------ LISTED RECORDS ------

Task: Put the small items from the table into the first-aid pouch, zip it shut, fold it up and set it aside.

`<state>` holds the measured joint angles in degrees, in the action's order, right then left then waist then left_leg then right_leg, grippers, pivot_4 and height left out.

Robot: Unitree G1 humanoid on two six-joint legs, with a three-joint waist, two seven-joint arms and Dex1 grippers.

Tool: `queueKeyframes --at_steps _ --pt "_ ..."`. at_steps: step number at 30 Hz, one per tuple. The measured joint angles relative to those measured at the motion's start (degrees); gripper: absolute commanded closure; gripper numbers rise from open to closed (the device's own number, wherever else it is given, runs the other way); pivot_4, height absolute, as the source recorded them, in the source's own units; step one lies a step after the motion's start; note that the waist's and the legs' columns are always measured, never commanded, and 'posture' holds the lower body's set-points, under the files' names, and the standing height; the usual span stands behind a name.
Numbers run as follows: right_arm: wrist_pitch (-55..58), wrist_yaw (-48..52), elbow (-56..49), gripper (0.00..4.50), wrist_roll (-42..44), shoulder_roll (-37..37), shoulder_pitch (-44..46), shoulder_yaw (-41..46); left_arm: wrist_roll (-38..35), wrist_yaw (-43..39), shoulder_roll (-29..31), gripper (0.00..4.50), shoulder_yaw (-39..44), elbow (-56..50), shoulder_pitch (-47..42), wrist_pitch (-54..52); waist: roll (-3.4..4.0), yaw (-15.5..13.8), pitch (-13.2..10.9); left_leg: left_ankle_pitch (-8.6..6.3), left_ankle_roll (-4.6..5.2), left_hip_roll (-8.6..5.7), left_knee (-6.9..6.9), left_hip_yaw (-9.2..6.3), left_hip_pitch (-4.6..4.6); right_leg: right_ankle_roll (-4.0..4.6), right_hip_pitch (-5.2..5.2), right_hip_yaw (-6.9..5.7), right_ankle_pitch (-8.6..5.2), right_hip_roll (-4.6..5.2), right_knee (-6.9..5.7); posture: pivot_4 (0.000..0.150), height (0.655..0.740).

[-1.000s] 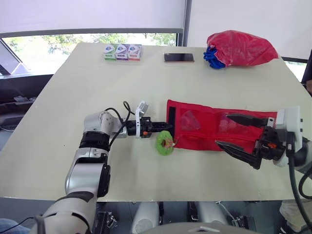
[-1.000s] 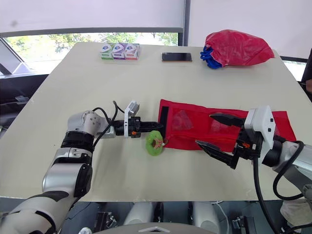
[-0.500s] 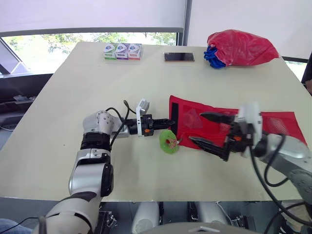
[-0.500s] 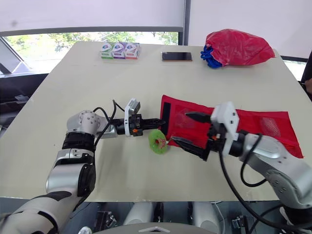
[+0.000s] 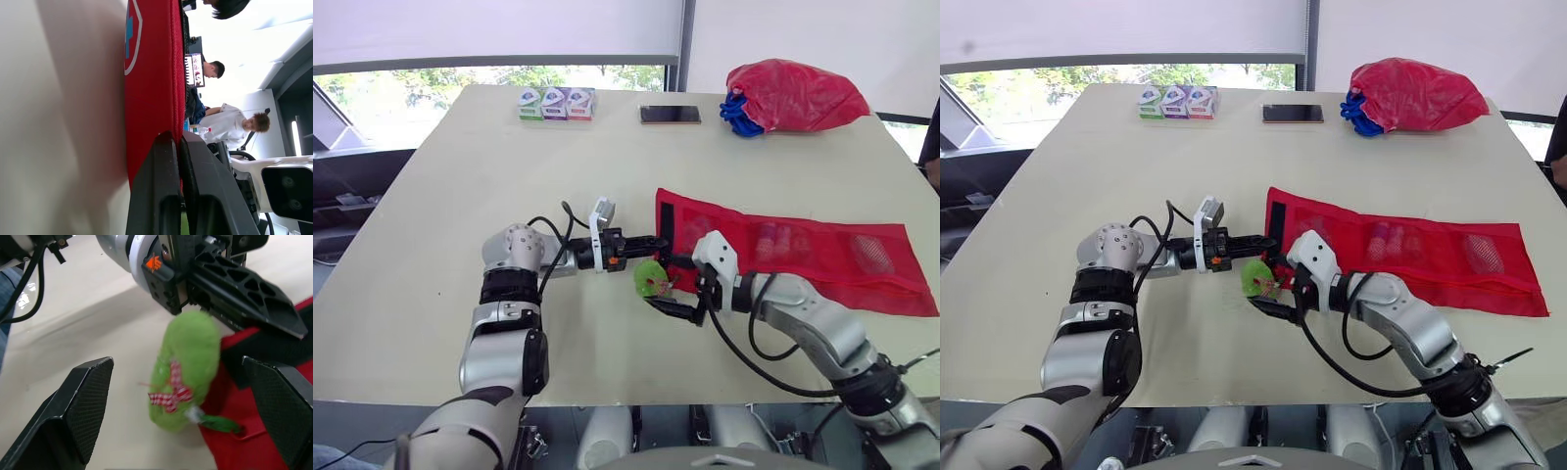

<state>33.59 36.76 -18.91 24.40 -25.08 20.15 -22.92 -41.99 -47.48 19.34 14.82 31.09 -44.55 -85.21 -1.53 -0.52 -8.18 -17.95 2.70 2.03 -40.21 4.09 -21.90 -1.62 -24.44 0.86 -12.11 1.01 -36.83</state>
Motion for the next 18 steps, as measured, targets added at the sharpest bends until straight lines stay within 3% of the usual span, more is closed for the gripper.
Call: queueKeyframes --at_steps 1,4,6,8,9,18 --pt "-0.3 0.1 0.2 0.71 -0.6 0.2 0.2 0.0 -0.1 0.1 -0.1 4.50 0.2 -0.2 0.0 -0.1 0.00 0.0 0.0 0.00 0.00 0.00 0.00 0.00 -0.01 0.00 0.00 0.00 0.00 0.00 0.00 0.150 0.7400" --pt "-1.4 0.5 1.2 2.14 -2.7 0.9 0.6 0.0 -0.4 0.7 -0.4 4.50 0.6 -0.4 0.1 -0.4 0.00 0.0 0.0 0.00 -0.01 0.00 0.00 0.00 0.00 0.00 0.00 0.00 0.00 0.01 0.00 0.150 0.7400" --pt "-2.0 0.7 1.6 3.32 -4.2 1.2 0.6 0.0 -0.7 1.1 -0.8 4.50 0.9 -0.4 0.1 -0.5 0.00 0.0 0.0 0.00 -0.01 0.00 0.00 0.01 -0.01 0.00 0.00 0.00 0.00 0.01 0.00 0.150 0.7400" --pt "-3.1 1.3 1.7 4.12 -5.7 1.2 0.6 0.0 -0.9 1.3 -0.8 4.50 0.9 -0.4 0.1 -0.5 0.00 0.0 0.0 0.00 -0.01 0.00 0.00 0.01 0.00 0.00 0.00 0.01 0.00 0.01 0.00 0.150 0.7400" --pt "-3.5 1.5 1.8 4.32 -6.2 1.2 0.6 0.0 -0.9 1.4 -0.9 4.50 0.9 -0.4 0.1 -0.5 0.00 0.0 0.0 0.01 -0.01 0.00 0.00 0.01 0.00 0.00 0.00 0.00 0.00 0.01 0.00 0.150 0.7400" --pt "-5.1 3.2 0.7 4.32 -5.1 3.1 -2.2 2.4 -0.9 1.5 -0.6 4.50 0.6 -0.4 0.2 -0.1 0.00 0.0 0.0 0.01 -0.02 0.00 0.00 -0.01 -0.01 0.00 0.00 0.00 0.01 0.01 0.00 0.150 0.7400"
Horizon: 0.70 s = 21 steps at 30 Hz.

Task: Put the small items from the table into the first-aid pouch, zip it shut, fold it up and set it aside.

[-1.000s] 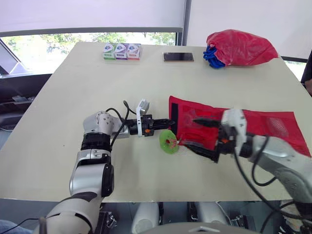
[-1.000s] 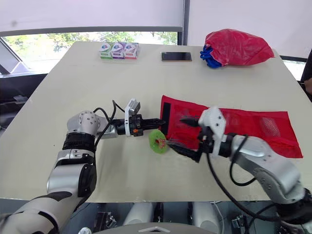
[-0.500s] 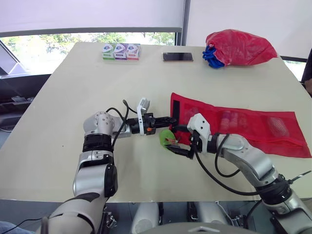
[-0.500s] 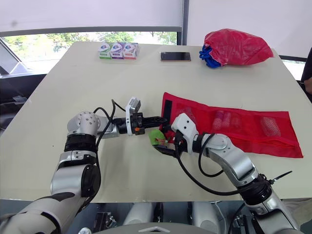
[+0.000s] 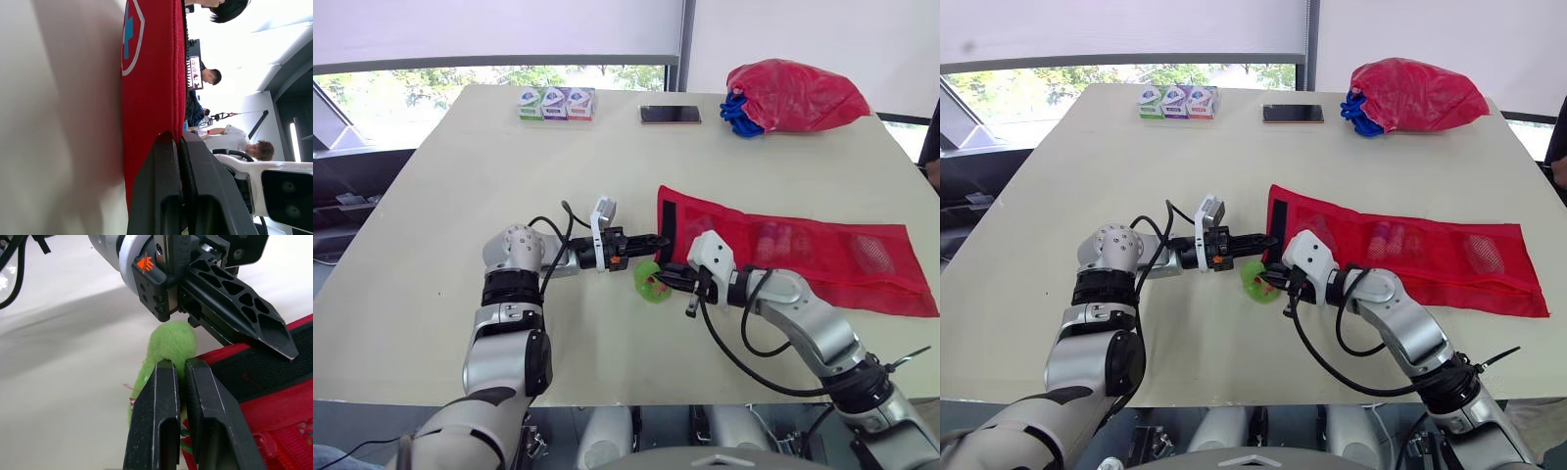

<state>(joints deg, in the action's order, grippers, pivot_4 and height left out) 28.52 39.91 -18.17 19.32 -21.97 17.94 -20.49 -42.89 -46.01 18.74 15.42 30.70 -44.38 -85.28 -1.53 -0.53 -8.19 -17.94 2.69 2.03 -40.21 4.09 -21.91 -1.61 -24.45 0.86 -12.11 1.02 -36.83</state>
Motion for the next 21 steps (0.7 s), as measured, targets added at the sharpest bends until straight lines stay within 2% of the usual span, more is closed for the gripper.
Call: queueKeyframes --at_steps 5,9,21 --pt "0.0 -0.6 -5.1 4.32 5.4 0.3 -3.3 8.4 0.6 -0.9 1.9 4.50 -1.6 0.0 0.3 2.9 0.00 0.0 0.0 0.00 0.00 0.01 0.00 0.01 0.01 0.01 0.01 -0.01 0.00 0.02 0.00 0.150 0.7400" --pt "0.3 -2.8 -5.6 4.32 6.4 -0.9 -8.2 14.1 1.7 -2.1 3.9 4.50 -2.8 0.0 1.7 5.2 0.01 0.2 0.0 -0.01 -0.01 0.02 0.01 0.03 0.02 0.19 0.00 0.01 -0.11 0.06 0.00 0.150 0.7400" --pt "1.0 -7.9 -3.7 4.32 8.3 -0.4 -15.9 22.4 2.4 -4.5 8.0 4.50 -4.4 0.7 2.0 8.3 0.01 1.3 0.0 -0.03 0.04 0.03 0.03 0.07 0.04 0.21 -0.02 0.06 -0.12 0.03 -0.02 0.150 0.7400"
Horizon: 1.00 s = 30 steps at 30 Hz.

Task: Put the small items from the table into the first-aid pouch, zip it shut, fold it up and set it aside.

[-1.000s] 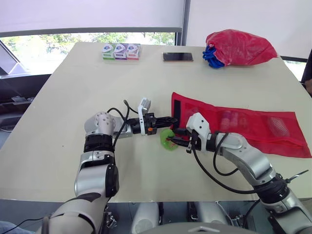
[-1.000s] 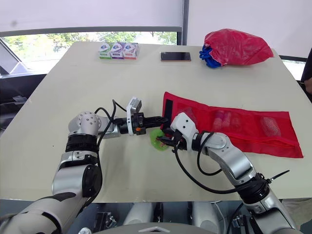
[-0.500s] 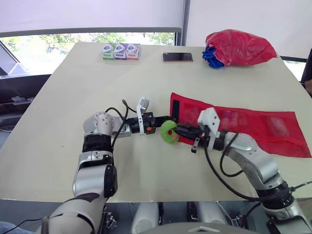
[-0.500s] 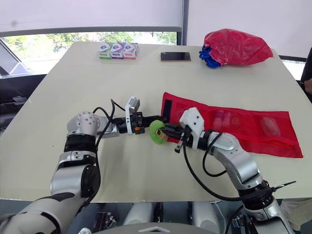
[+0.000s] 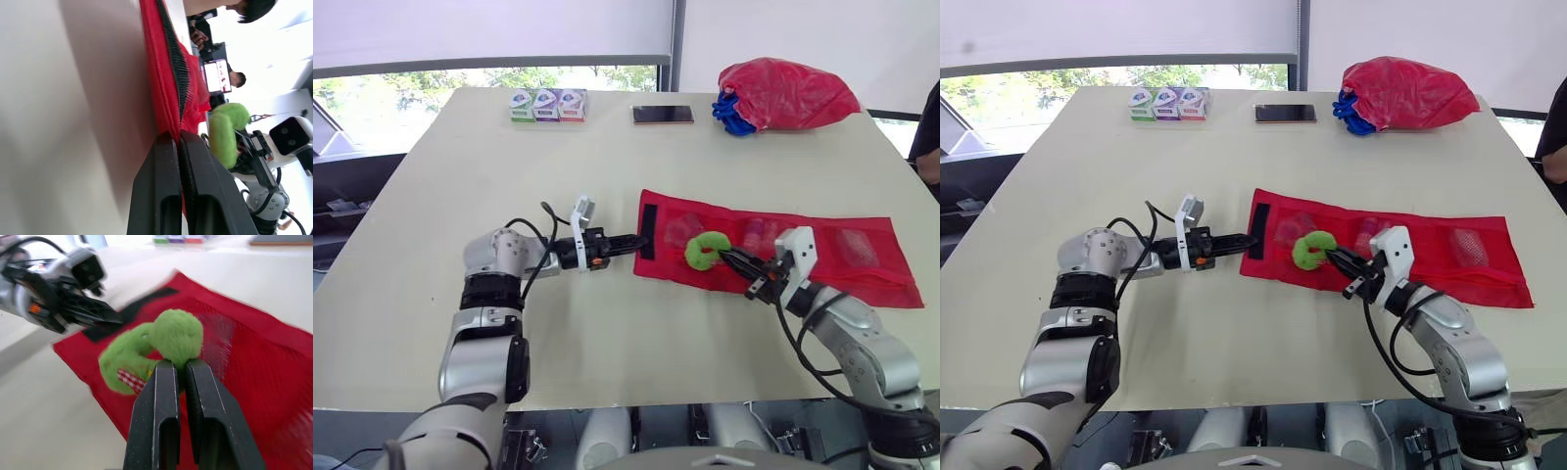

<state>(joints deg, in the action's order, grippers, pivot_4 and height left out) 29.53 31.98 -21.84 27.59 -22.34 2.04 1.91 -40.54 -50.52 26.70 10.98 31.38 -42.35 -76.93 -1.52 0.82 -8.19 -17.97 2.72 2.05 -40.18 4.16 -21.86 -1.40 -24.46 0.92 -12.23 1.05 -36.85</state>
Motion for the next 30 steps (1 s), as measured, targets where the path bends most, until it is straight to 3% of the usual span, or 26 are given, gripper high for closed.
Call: queueKeyframes --at_steps 9,18,30 --pt "-0.9 -1.8 -1.5 4.32 1.9 0.3 -4.4 2.0 0.0 -0.7 1.9 4.50 0.0 1.0 0.6 1.1 0.00 -0.1 0.0 -0.01 0.01 0.02 0.01 -0.01 0.00 0.00 0.00 -0.01 -0.01 0.00 0.00 0.150 0.7400" --pt "-2.0 -3.4 -1.7 4.32 3.2 -2.7 -10.5 15.0 1.1 -4.6 9.4 4.50 -1.3 0.5 3.5 3.0 0.01 -0.1 0.0 -0.01 0.01 0.04 0.03 0.02 0.02 0.00 -0.01 0.00 -0.01 0.05 0.00 0.150 0.7400" --pt "-5.3 -5.8 6.2 4.32 0.0 -6.5 -12.3 24.7 9.5 -10.7 17.0 4.50 -6.9 2.2 6.2 18.1 0.03 -0.1 0.0 -0.13 0.21 0.04 0.04 0.08 0.06 0.00 -0.01 0.01 -0.01 0.32 0.00 0.150 0.7400"
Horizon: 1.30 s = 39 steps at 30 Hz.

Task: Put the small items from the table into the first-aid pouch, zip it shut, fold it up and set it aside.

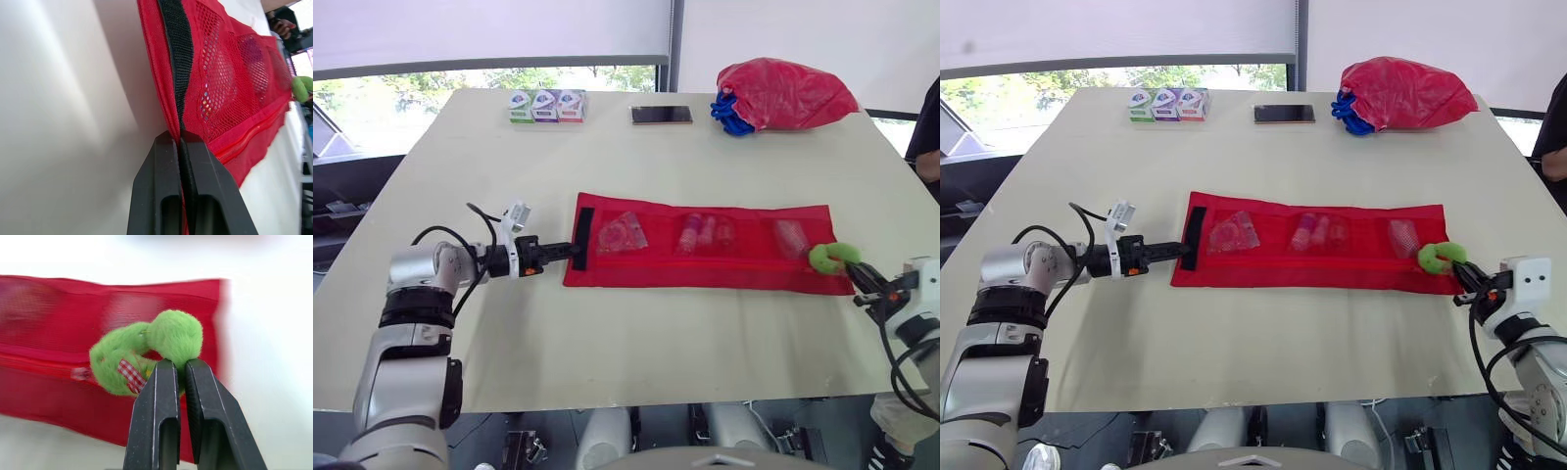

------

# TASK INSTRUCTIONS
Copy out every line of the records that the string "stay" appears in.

# RESULT
Motion for the next 18 steps, as measured, targets added at the sharpest bends until straight lines stay within 3% of the usual span, more is closed for the gripper.
Motion for the next 21 steps (0.7 s), as measured, targets added at the sharpest bends until straight lines stay within 2% of the usual span, more is closed for the gripper.

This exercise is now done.